#### [TASK DIRECTIONS]
Leave out every picture and set down, exactly, the lines below from the one holding "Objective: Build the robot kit" up to and including the one holding "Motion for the".

#### [DATA PROVIDED]

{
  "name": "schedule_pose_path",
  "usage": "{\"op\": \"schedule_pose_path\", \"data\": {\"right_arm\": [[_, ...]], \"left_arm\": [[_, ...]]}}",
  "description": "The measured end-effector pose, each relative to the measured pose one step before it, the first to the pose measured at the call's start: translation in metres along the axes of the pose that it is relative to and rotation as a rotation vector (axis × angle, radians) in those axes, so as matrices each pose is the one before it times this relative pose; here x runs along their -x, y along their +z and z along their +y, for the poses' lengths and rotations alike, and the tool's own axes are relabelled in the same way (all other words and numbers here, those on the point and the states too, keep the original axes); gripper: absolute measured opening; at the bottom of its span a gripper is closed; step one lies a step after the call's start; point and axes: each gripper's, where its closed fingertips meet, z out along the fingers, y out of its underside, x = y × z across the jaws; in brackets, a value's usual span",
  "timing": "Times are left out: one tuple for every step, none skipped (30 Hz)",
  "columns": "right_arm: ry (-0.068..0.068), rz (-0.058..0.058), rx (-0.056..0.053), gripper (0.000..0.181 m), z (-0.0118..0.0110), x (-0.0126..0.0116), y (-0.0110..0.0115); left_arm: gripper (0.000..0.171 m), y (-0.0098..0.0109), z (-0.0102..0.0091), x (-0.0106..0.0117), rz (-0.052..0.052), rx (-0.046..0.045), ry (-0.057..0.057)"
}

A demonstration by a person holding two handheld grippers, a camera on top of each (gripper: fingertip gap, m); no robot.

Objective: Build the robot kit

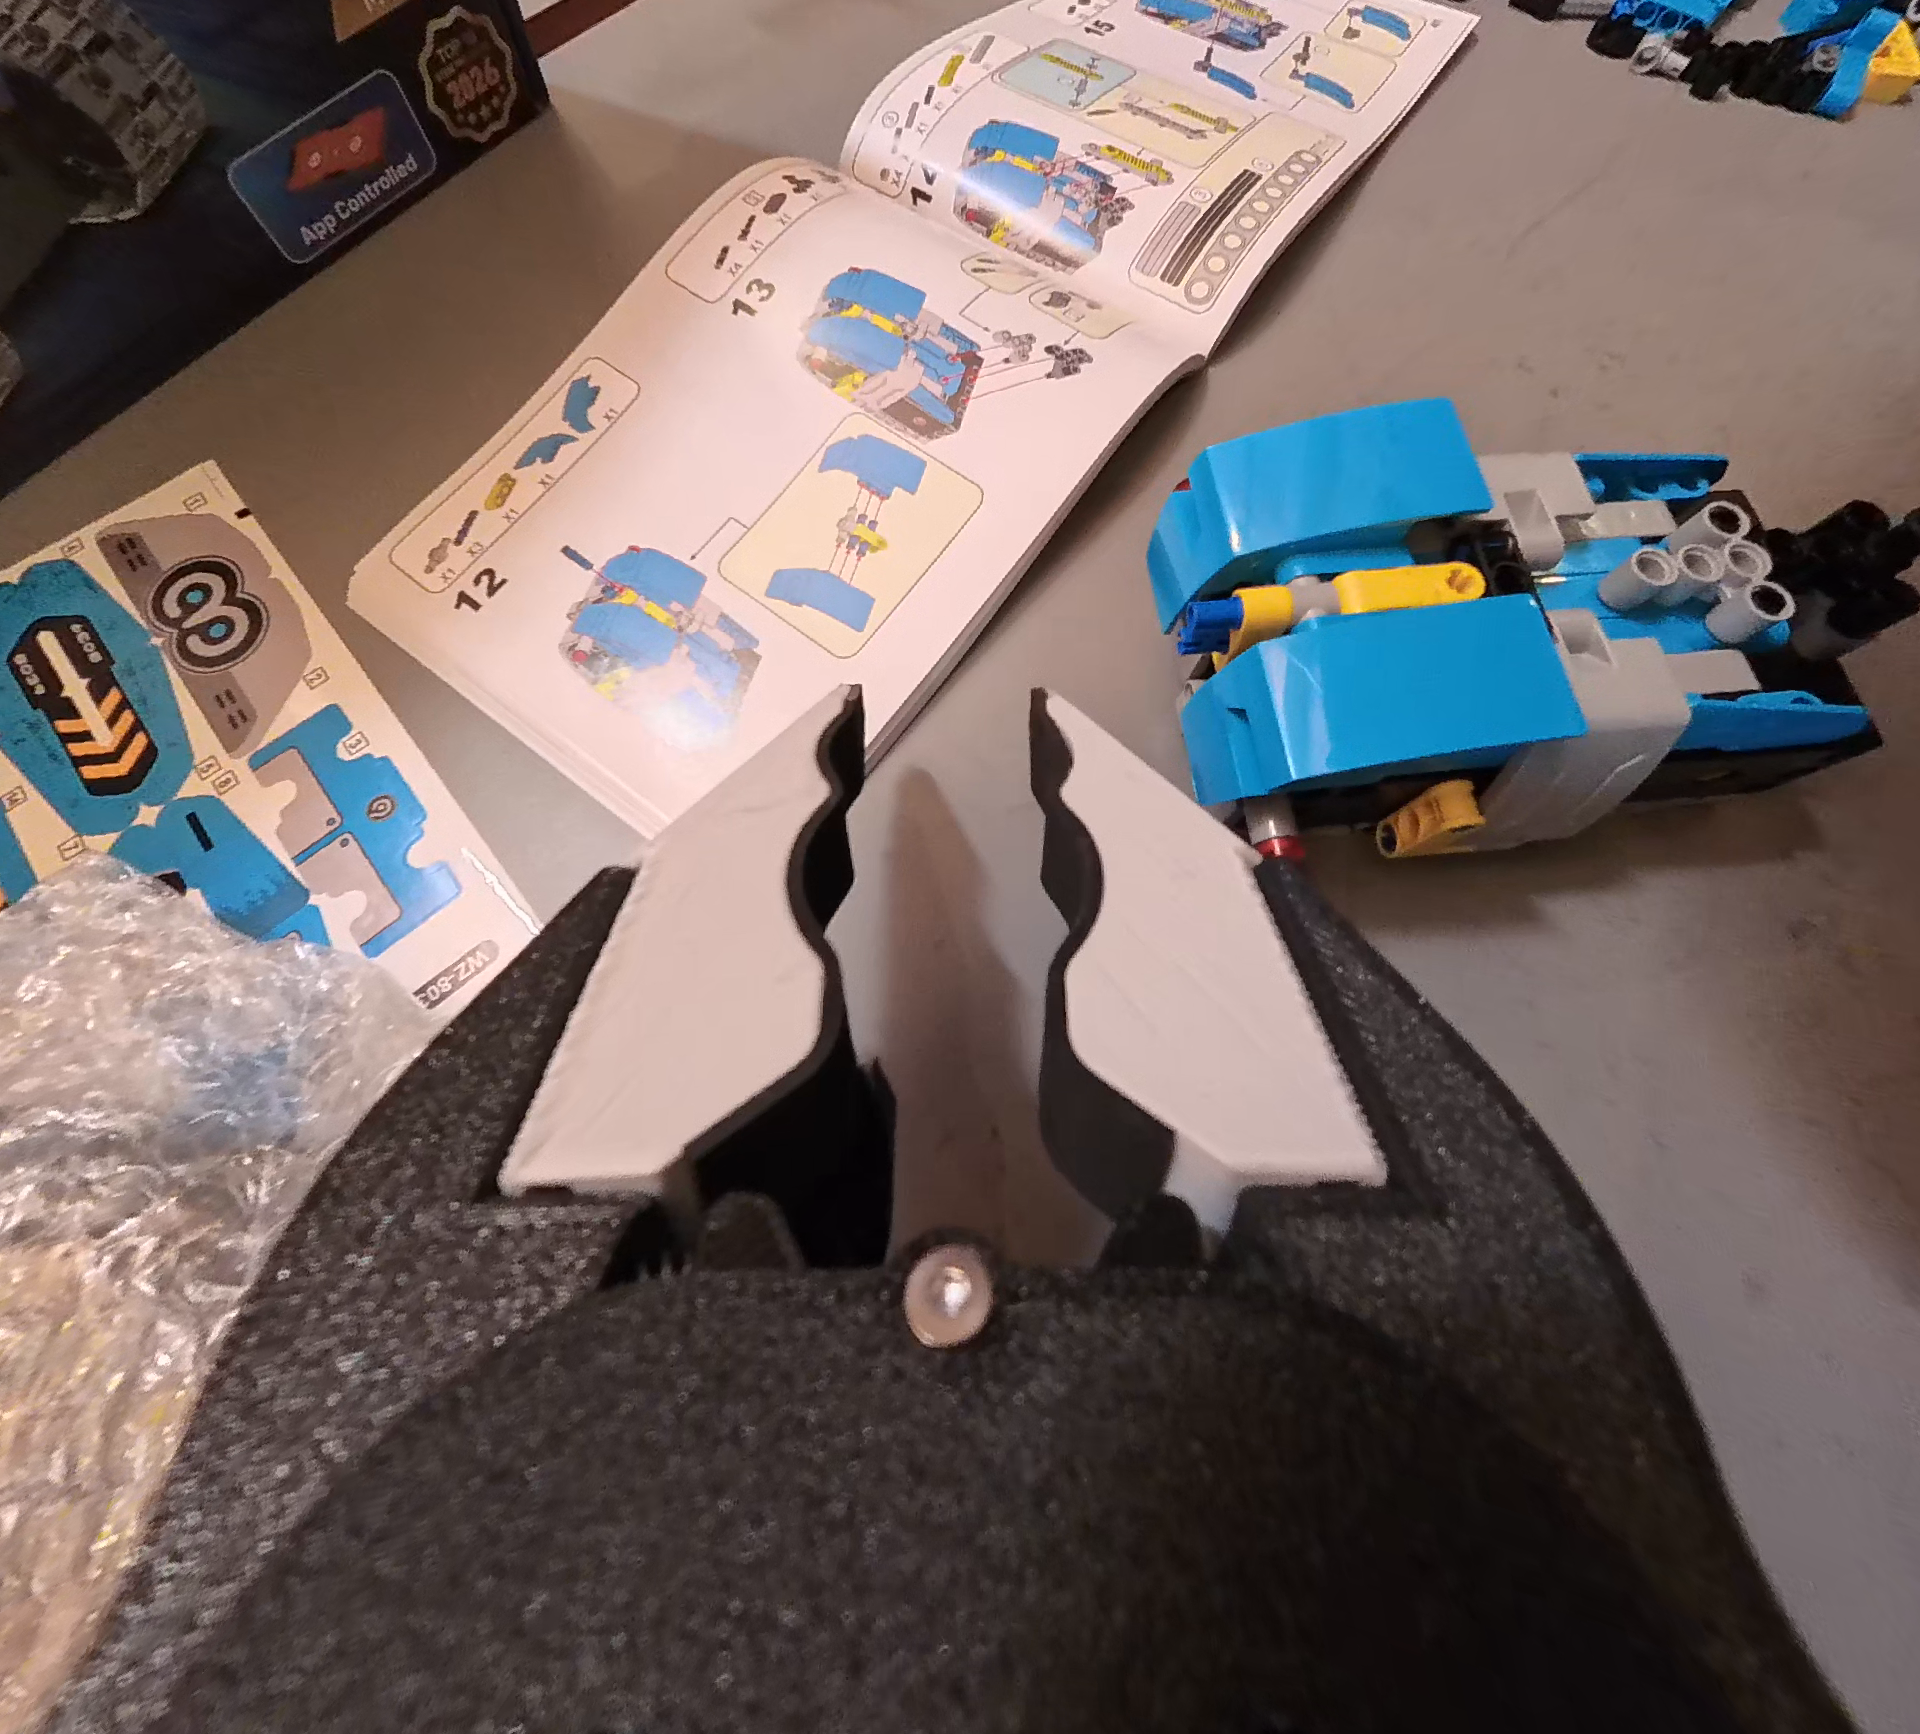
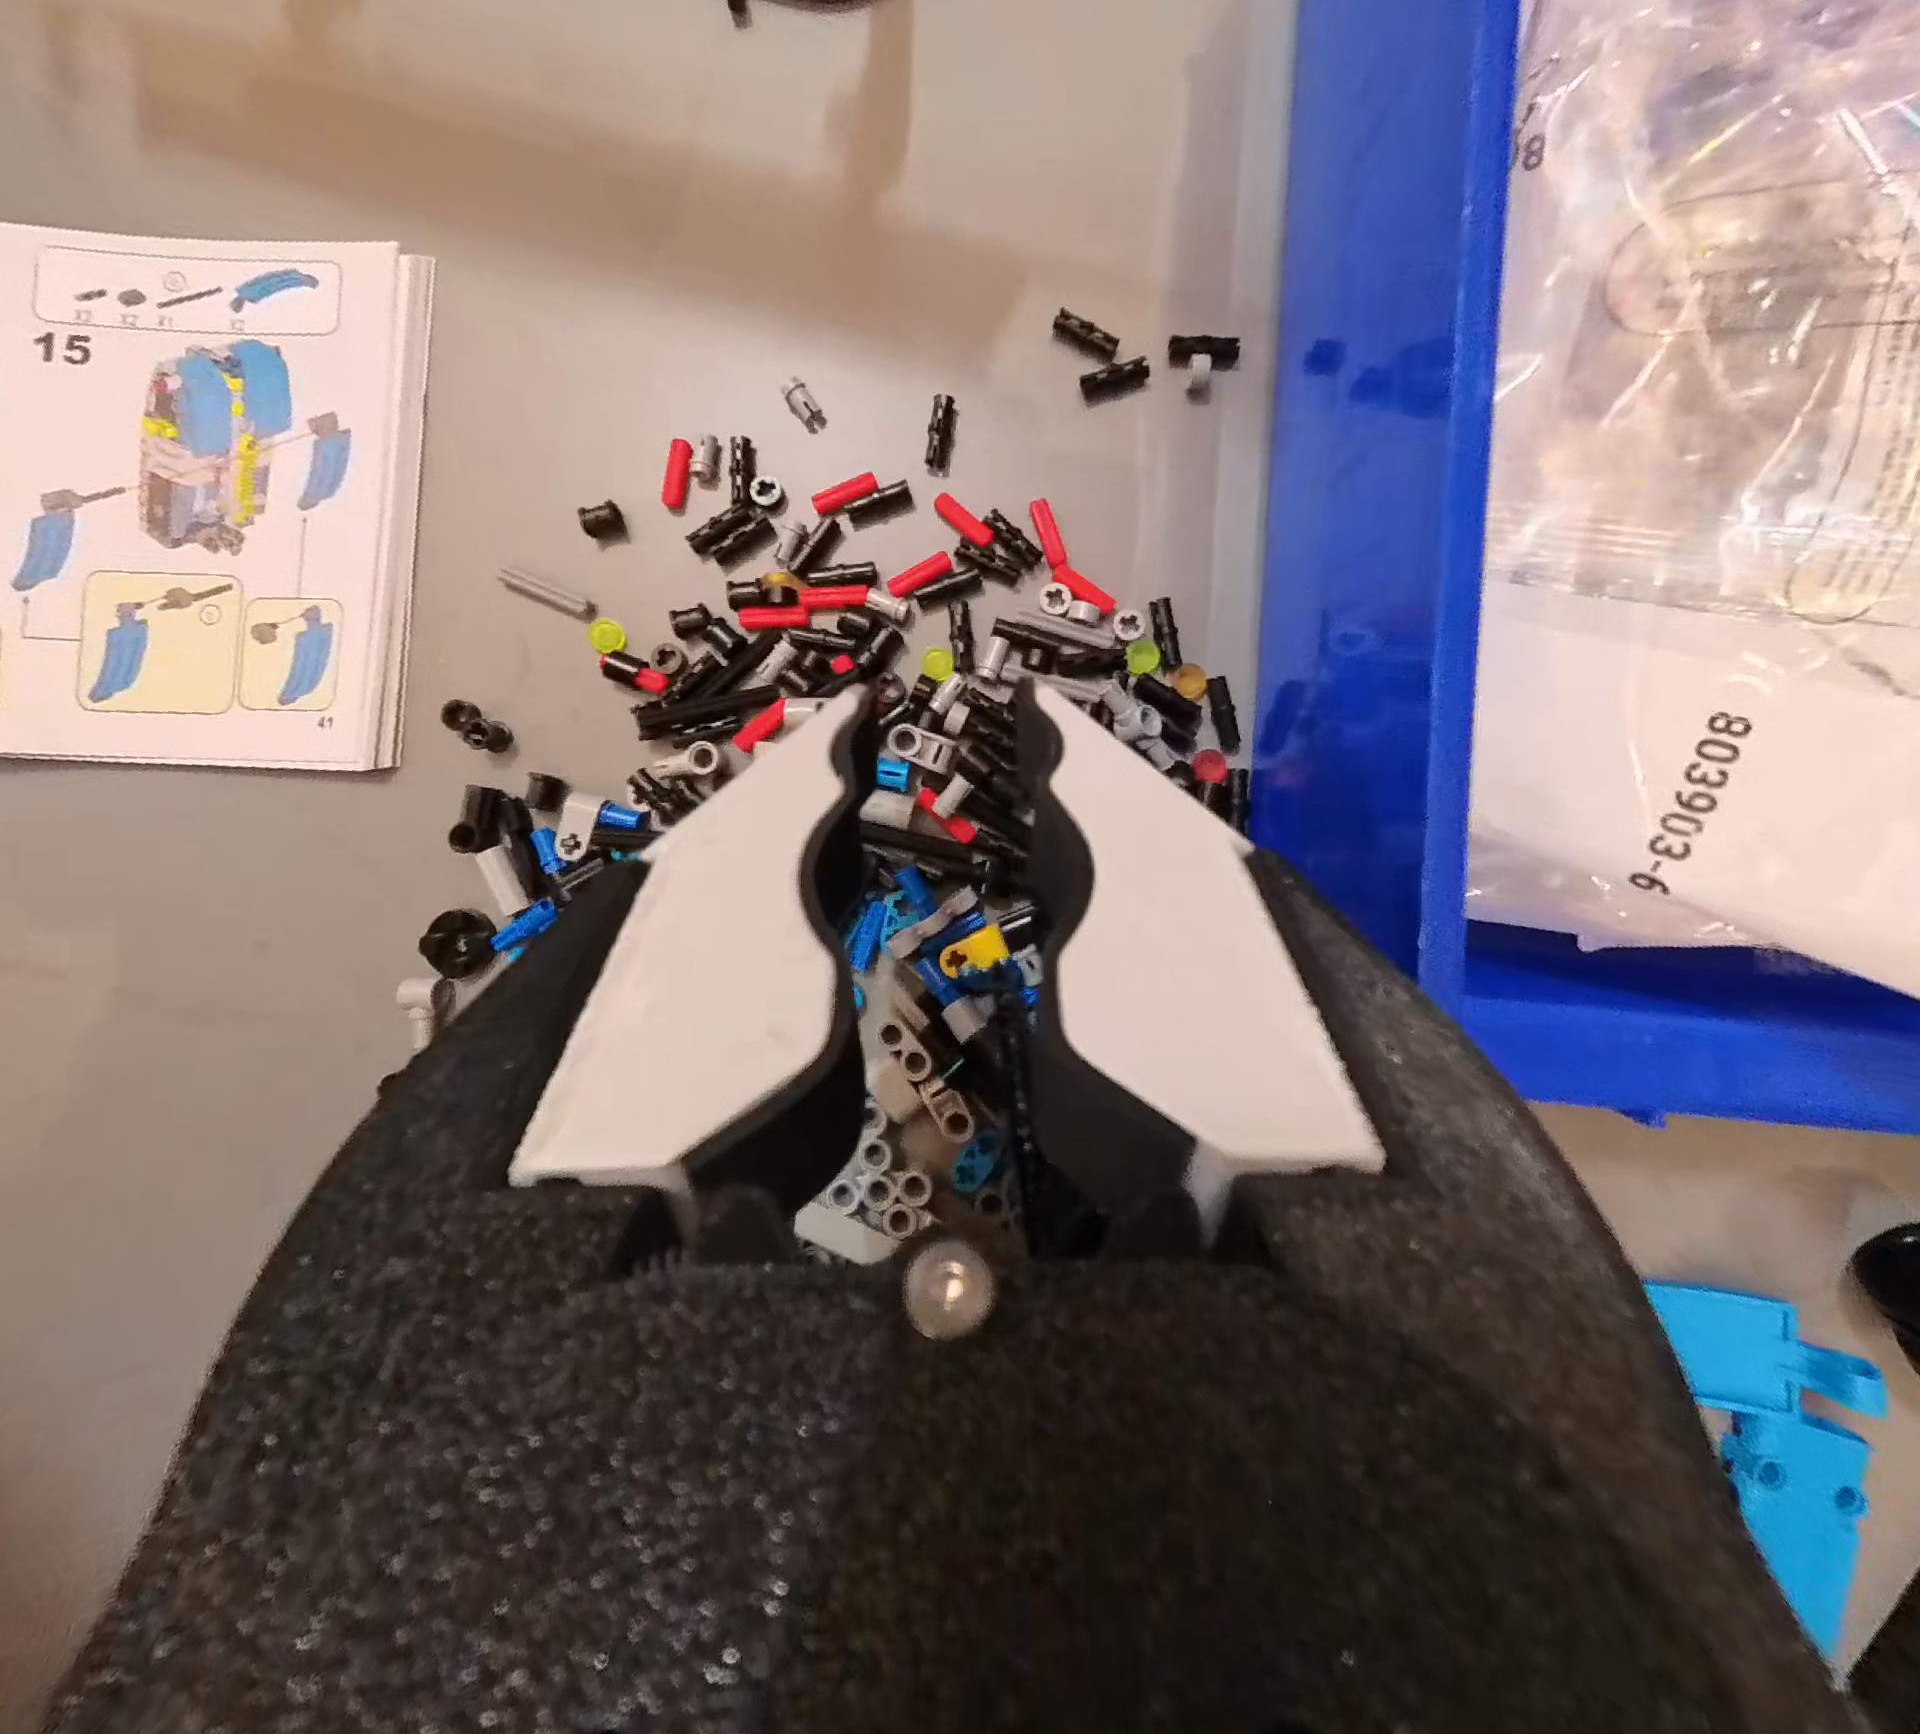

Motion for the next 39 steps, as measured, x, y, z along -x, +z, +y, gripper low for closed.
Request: {"op": "schedule_pose_path", "data": {"right_arm": [[0.0039,-0.001,0.0017,0.026,0.00027,-0.00018,0.00033],[0.0003,-0.0037,0.001,0.026,0.00026,0.00054,0.00045],[-0.0012,-0.0016,0.0026,0.026,0.00041,0.00044,0.00053],[-0.0016,0.001,0.0029,0.026,0.00045,0.00035,0.00065],[-0.004,0.0,0.0016,0.026,0.00036,0.00062,0.00068],[-0.0025,0.0002,0.0039,0.026,0.00056,0.00051,0.00072],[-0.0018,-0.0018,0.0051,0.026,0.00091,0.00073,0.00074],[-0.0023,-0.0057,0.0051,0.026,0.00107,0.00111,0.00062],[-0.0002,-0.006,0.0037,0.026,0.00082,0.00101,0.00051],[0.0014,-0.0045,0.0026,0.026,0.00056,0.00071,0.00065],[0.0002,-0.0023,0.0019,0.026,0.00032,0.00033,0.00067],[-0.0002,0.0009,0.0029,0.026,0.00057,-0.00016,0.00077],[0.0,0.002,0.0037,0.026,0.00065,-0.0003,0.00085],[0.0007,0.001,0.0022,0.026,0.00041,-0.0002,0.00073],[0.0008,-0.0006,0.0016,0.026,0.00032,-0.00007,0.00077],[0.0004,0.0007,0.0027,0.025,0.0004,-0.00018,0.00075],[-0.0005,0.0022,0.0012,0.026,0.0002,-0.00035,0.0005],[0.0003,0.0015,-0.0001,0.026,0.00004,-0.00019,0.00045],[0.0016,-0.0004,-0.0012,0.026,-0.00014,0.00017,0.0003],[0.0021,-0.0003,-0.0035,0.026,-0.00056,0.0003,0.0003],[0.0004,-0.0003,-0.0022,0.026,-0.00034,0.00047,0.00043],[-0.0014,0.0041,0.0005,0.025,-0.00018,-0.00016,0.00063],[-0.0012,0.0106,0.0008,0.025,-0.00001,-0.00116,0.00063],[-0.0002,0.0103,-0.001,0.026,-0.00018,-0.00125,0.0007],[0.0012,0.0062,-0.0018,0.025,-0.00008,-0.00079,0.00073],[0.0036,0.0053,-0.0032,0.025,-0.00043,-0.00078,0.00081],[0.0034,0.0051,-0.0022,0.025,-0.00042,-0.00094,0.00095],[0.008,0.014,-0.003,0.025,-0.00071,-0.00255,0.00099],[0.0136,0.0233,-0.0053,0.025,-0.00138,-0.00425,0.00078],[0.0141,0.0149,-0.008,0.022,-0.00183,-0.00275,0.00057],[0.0123,0.0102,-0.0117,0.019,-0.0028,-0.00149,0.00042],[0.0124,0.0117,-0.0124,0.019,-0.00284,-0.0015,0.00055],[0.0128,0.0143,-0.0057,0.019,-0.00205,-0.00169,0.00108],[0.0084,0.0076,0.0004,0.02,-0.00137,-0.00043,0.00179],[0.0083,0.0081,0.0034,0.02,-0.00076,-0.00065,0.00206],[0.0064,0.0029,0.0046,0.02,-0.0006,0.00018,0.00208],[0.0049,0.0017,0.0039,0.02,-0.00043,0.00023,0.00217],[0.0022,0.0078,0.0067,0.02,0.00018,-0.0008,0.00229],[-0.0015,0.0138,0.0007,0.02,-0.00054,-0.00147,0.00148]], "left_arm": [[0.031,0.00017,0.0001,0.0,0.0002,0.00104,0.0005],[0.031,0.00014,0.0001,-0.00009,0.0001,0.00087,0.0003],[0.031,0.00008,0.00013,-0.00001,-0.0001,0.00067,0.0004],[0.032,0.00001,0.00002,-0.00007,-0.0002,0.00033,0.0005],[0.032,-0.00004,0.00003,0.0,-0.0003,0.00001,0.0005],[0.032,0.00004,0.0,0.00006,-0.0005,0.00038,0.0006],[0.032,0.00015,0.00011,-0.00008,-0.0007,0.00108,0.0008],[0.032,0.00011,0.00015,-0.00008,-0.001,0.00116,0.0015],[0.032,0.00005,0.00012,-0.00006,-0.0011,0.00037,0.0022],[0.032,-0.00012,-0.00008,-0.00009,-0.0011,-0.00045,0.0021],[0.032,-0.00001,-0.00005,-0.00011,-0.0007,-0.00056,0.0015],[0.032,-0.00003,0.00001,-0.00003,0.0,-0.00013,0.0008],[0.032,0.00002,0.0,-0.00016,0.0004,0.00017,0.0004],[0.032,-0.00002,0.00004,-0.00002,0.0003,0.00025,0.0003],[0.032,0.00002,0.0,-0.00011,0.0,0.00017,0.0003],[0.032,0.00007,0.0001,-0.00009,-0.0001,0.00029,0.0005],[0.032,0.00011,0.00013,0.00004,0.0001,0.00091,0.0003],[0.032,0.00015,0.00013,-0.00005,0.0003,0.00125,0.0],[0.032,0.0001,0.00014,-0.00003,0.0003,0.00101,-0.0003],[0.032,0.00011,0.00012,-0.00002,0.0003,0.00081,-0.0002],[0.032,0.00002,0.00005,-0.00007,0.0002,0.00073,0.0],[0.032,0.00008,0.00013,-0.00003,0.0,0.00068,0.0003],[0.032,0.00007,0.00015,-0.00002,0.0,0.00086,0.0005],[0.032,0.00013,0.00011,-0.00007,0.0001,0.00096,0.0007],[0.032,0.00004,0.00016,-0.00008,0.0,0.00072,0.0009],[0.032,0.00002,0.00003,-0.00019,0.0,0.00057,0.0011],[0.032,0.0001,0.00012,-0.0001,0.0,0.00082,0.0013],[0.033,0.00005,0.00016,-0.00019,0.0001,0.00094,0.0014],[0.033,0.00008,0.00012,-0.00016,-0.0001,0.00061,0.0015],[0.033,0.00004,-0.00002,-0.00009,-0.0006,0.00024,0.0013],[0.033,0.0001,0.00012,-0.00006,-0.0004,0.0008,0.0009],[0.034,0.00021,0.00025,0.00005,0.0002,0.00177,0.0001],[0.034,0.00019,0.0003,-0.00005,0.0006,0.00213,-0.0005],[0.034,0.00019,0.00014,0.00002,0.0006,0.00178,-0.0007],[0.034,0.00009,0.00012,-0.00007,0.0001,0.00062,-0.0002],[0.034,-0.00012,-0.0001,0.00011,-0.0006,-0.00069,0.0007],[0.034,-0.00002,-0.00004,-0.00011,-0.0008,-0.00048,0.0013],[0.034,0.00007,0.00012,-0.00013,-0.0004,0.00063,0.0013],[0.034,0.00009,0.00013,-0.0001,0.0,0.00091,0.0012]]}}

#### [WRITTEN SOLUTION]
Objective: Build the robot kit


Motion for the next 39 steps, as measured, x, y, z along -x, +z, +y, gripper low for closed.

No more work remains in this exercise.